** Opening DATASET EXCERPTS block **
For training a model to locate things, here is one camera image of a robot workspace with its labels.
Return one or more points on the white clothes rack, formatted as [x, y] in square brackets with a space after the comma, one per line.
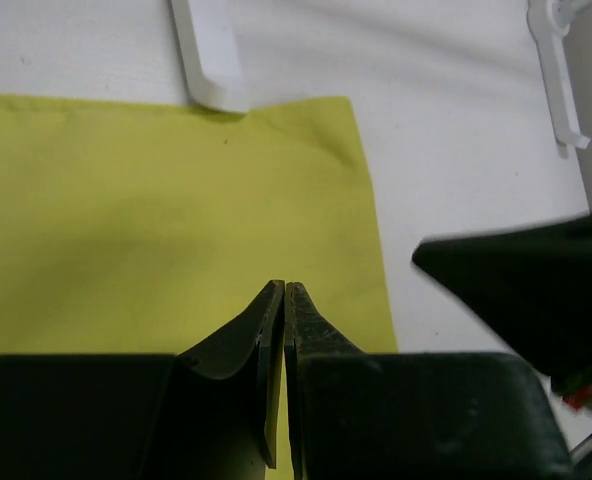
[214, 78]

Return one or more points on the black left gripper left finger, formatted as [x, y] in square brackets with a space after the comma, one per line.
[230, 384]

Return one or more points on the yellow trousers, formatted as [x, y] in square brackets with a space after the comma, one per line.
[142, 228]

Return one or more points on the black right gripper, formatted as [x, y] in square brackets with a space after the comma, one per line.
[532, 287]

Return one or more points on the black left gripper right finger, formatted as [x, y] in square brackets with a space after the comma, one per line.
[306, 333]

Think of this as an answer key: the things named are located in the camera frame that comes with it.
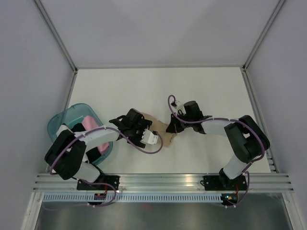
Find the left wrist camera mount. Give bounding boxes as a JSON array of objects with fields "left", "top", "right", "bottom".
[{"left": 141, "top": 129, "right": 159, "bottom": 145}]

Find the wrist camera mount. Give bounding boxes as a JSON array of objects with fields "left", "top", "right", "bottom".
[
  {"left": 141, "top": 129, "right": 159, "bottom": 145},
  {"left": 172, "top": 100, "right": 186, "bottom": 116}
]

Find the aluminium front rail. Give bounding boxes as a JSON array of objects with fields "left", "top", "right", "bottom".
[{"left": 32, "top": 173, "right": 294, "bottom": 193}]

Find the black rolled t shirt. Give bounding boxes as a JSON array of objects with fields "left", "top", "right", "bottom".
[{"left": 71, "top": 123, "right": 101, "bottom": 163}]

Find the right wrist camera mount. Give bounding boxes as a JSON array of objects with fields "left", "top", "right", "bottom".
[{"left": 172, "top": 100, "right": 186, "bottom": 116}]

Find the pink rolled t shirt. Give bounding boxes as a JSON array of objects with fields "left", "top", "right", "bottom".
[{"left": 81, "top": 115, "right": 111, "bottom": 155}]

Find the beige t shirt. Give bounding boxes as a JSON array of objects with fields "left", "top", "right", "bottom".
[{"left": 142, "top": 113, "right": 177, "bottom": 147}]

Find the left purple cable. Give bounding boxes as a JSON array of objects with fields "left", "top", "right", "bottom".
[{"left": 43, "top": 126, "right": 164, "bottom": 210}]

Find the white rolled t shirt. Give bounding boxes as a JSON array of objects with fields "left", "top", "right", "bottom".
[{"left": 56, "top": 124, "right": 68, "bottom": 137}]

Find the white slotted cable duct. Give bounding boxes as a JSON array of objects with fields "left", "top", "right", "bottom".
[{"left": 43, "top": 193, "right": 222, "bottom": 203}]

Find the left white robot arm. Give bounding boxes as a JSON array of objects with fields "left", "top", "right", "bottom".
[{"left": 45, "top": 109, "right": 159, "bottom": 190}]

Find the purple cable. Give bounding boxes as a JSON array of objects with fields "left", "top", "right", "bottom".
[
  {"left": 43, "top": 126, "right": 164, "bottom": 210},
  {"left": 167, "top": 95, "right": 266, "bottom": 208}
]

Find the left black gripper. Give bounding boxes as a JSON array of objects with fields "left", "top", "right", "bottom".
[{"left": 127, "top": 119, "right": 152, "bottom": 149}]

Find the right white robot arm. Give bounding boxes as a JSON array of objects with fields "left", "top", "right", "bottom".
[{"left": 166, "top": 95, "right": 271, "bottom": 189}]

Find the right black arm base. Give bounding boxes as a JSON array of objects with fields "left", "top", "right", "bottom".
[{"left": 200, "top": 169, "right": 248, "bottom": 191}]

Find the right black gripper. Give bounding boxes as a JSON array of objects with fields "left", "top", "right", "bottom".
[{"left": 166, "top": 111, "right": 193, "bottom": 133}]

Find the teal plastic basket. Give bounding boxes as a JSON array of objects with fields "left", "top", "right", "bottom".
[{"left": 47, "top": 103, "right": 113, "bottom": 166}]

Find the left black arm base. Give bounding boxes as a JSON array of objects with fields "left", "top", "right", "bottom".
[{"left": 77, "top": 174, "right": 120, "bottom": 191}]

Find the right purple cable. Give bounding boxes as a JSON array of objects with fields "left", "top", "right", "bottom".
[{"left": 167, "top": 95, "right": 266, "bottom": 208}]

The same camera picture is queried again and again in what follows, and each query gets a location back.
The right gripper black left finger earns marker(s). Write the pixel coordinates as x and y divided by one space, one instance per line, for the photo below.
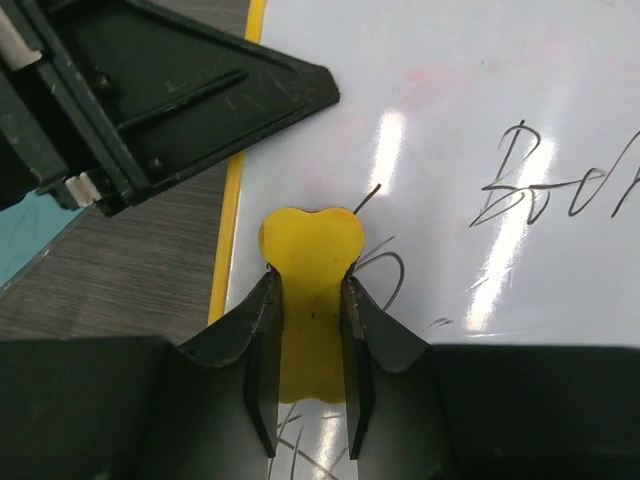
214 414

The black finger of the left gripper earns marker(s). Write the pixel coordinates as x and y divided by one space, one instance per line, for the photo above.
128 99

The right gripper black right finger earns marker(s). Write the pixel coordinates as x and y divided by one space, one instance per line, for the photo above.
390 375

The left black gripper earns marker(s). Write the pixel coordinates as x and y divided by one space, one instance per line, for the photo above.
15 140

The yellow bone shaped eraser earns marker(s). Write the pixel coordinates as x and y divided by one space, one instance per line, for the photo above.
312 252

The yellow framed whiteboard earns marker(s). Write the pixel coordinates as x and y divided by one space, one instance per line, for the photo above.
491 151

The teal cutting board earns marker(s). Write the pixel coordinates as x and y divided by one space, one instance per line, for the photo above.
29 231

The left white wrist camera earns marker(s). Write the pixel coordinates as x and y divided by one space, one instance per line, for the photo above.
15 51
** Closing DATASET EXCERPTS block **
ASSIGNMENT:
Word for word, return the records shown above without their pictures.

ANSWER BOX:
For training a model to locate things, here is one camera image of a robot workspace with its labels.
Return one or more points on the white clothes rack, formatted as [x, y] in square brackets with a space after the comma, one per line.
[214, 78]

Return one or more points on the black left gripper left finger, formatted as [x, y] in square brackets with a space after the comma, one per line.
[230, 384]

Return one or more points on the yellow trousers, formatted as [x, y] in square brackets with a space after the comma, one per line.
[142, 228]

Return one or more points on the black right gripper, formatted as [x, y] in square brackets with a space after the comma, one per line.
[532, 287]

Return one or more points on the black left gripper right finger, formatted as [x, y] in square brackets with a space after the comma, one per line.
[306, 333]

Think of this as an answer key: the things named are located in the camera frame that comes with it.
Find the left wrist camera mount. Give bounding boxes as a JSON array of objects with fields "left", "top", "right", "bottom".
[{"left": 141, "top": 129, "right": 159, "bottom": 145}]

Find the wrist camera mount. Give bounding boxes as a JSON array of objects with fields "left", "top", "right", "bottom".
[
  {"left": 141, "top": 129, "right": 159, "bottom": 145},
  {"left": 172, "top": 100, "right": 186, "bottom": 116}
]

Find the aluminium front rail. Give bounding boxes as a JSON array of objects with fields "left", "top", "right", "bottom".
[{"left": 32, "top": 173, "right": 294, "bottom": 193}]

Find the black rolled t shirt. Give bounding boxes as a JSON array of objects with fields "left", "top", "right", "bottom".
[{"left": 71, "top": 123, "right": 101, "bottom": 163}]

Find the right wrist camera mount. Give bounding boxes as a JSON array of objects with fields "left", "top", "right", "bottom".
[{"left": 172, "top": 100, "right": 186, "bottom": 116}]

Find the pink rolled t shirt. Give bounding boxes as a JSON array of objects with fields "left", "top", "right", "bottom".
[{"left": 81, "top": 115, "right": 111, "bottom": 155}]

Find the beige t shirt. Give bounding boxes as a JSON array of objects with fields "left", "top", "right", "bottom".
[{"left": 142, "top": 113, "right": 177, "bottom": 147}]

Find the left purple cable. Give bounding boxes as a JSON array of objects with fields "left", "top", "right", "bottom".
[{"left": 43, "top": 126, "right": 164, "bottom": 210}]

Find the white rolled t shirt. Give bounding boxes as a JSON array of objects with fields "left", "top", "right", "bottom".
[{"left": 56, "top": 124, "right": 68, "bottom": 137}]

Find the white slotted cable duct. Give bounding boxes as a JSON array of objects with fields "left", "top", "right", "bottom".
[{"left": 43, "top": 193, "right": 222, "bottom": 203}]

Find the left white robot arm. Give bounding boxes as a JSON array of objects with fields "left", "top", "right", "bottom".
[{"left": 45, "top": 109, "right": 159, "bottom": 190}]

Find the purple cable. Give bounding boxes as a JSON array of objects with fields "left", "top", "right", "bottom".
[
  {"left": 43, "top": 126, "right": 164, "bottom": 210},
  {"left": 167, "top": 95, "right": 266, "bottom": 208}
]

Find the left black gripper. Give bounding boxes as a JSON array of objects with fields "left", "top", "right", "bottom".
[{"left": 127, "top": 119, "right": 152, "bottom": 149}]

Find the right white robot arm. Give bounding boxes as a JSON array of objects with fields "left", "top", "right", "bottom".
[{"left": 166, "top": 95, "right": 271, "bottom": 189}]

Find the right black arm base. Give bounding boxes as a JSON array of objects with fields "left", "top", "right", "bottom".
[{"left": 200, "top": 169, "right": 248, "bottom": 191}]

Find the right black gripper. Give bounding boxes as a JSON array of objects with fields "left", "top", "right", "bottom".
[{"left": 166, "top": 111, "right": 193, "bottom": 133}]

Find the teal plastic basket. Give bounding boxes as a JSON array of objects with fields "left", "top", "right", "bottom".
[{"left": 47, "top": 103, "right": 113, "bottom": 166}]

Find the left black arm base. Give bounding boxes as a JSON array of objects with fields "left", "top", "right", "bottom".
[{"left": 77, "top": 174, "right": 120, "bottom": 191}]

Find the right purple cable. Give bounding boxes as a JSON array of objects with fields "left", "top", "right", "bottom".
[{"left": 167, "top": 95, "right": 266, "bottom": 208}]

The same camera picture is queried again and again in what follows, and each query gets a location back.
The right gripper black left finger earns marker(s). Write the pixel coordinates as x and y divided by one space, one instance per line, for the photo below.
214 414

The black finger of the left gripper earns marker(s). Write the pixel coordinates as x and y divided by one space, one instance per line, for the photo above.
128 99

The right gripper black right finger earns marker(s). Write the pixel coordinates as x and y divided by one space, one instance per line, for the photo above.
390 375

The left black gripper earns marker(s). Write the pixel coordinates as x and y divided by one space, one instance per line, for the photo above.
15 140

The yellow bone shaped eraser earns marker(s). Write the pixel coordinates as x and y divided by one space, one instance per line, for the photo above.
312 252

The yellow framed whiteboard earns marker(s). Write the pixel coordinates as x and y divided by one space, one instance per line, for the photo above.
491 151

The teal cutting board earns marker(s). Write the pixel coordinates as x and y divided by one space, one instance per line, for the photo above.
29 231

The left white wrist camera earns marker(s). Write the pixel coordinates as x and y divided by one space, one instance per line, for the photo above.
15 51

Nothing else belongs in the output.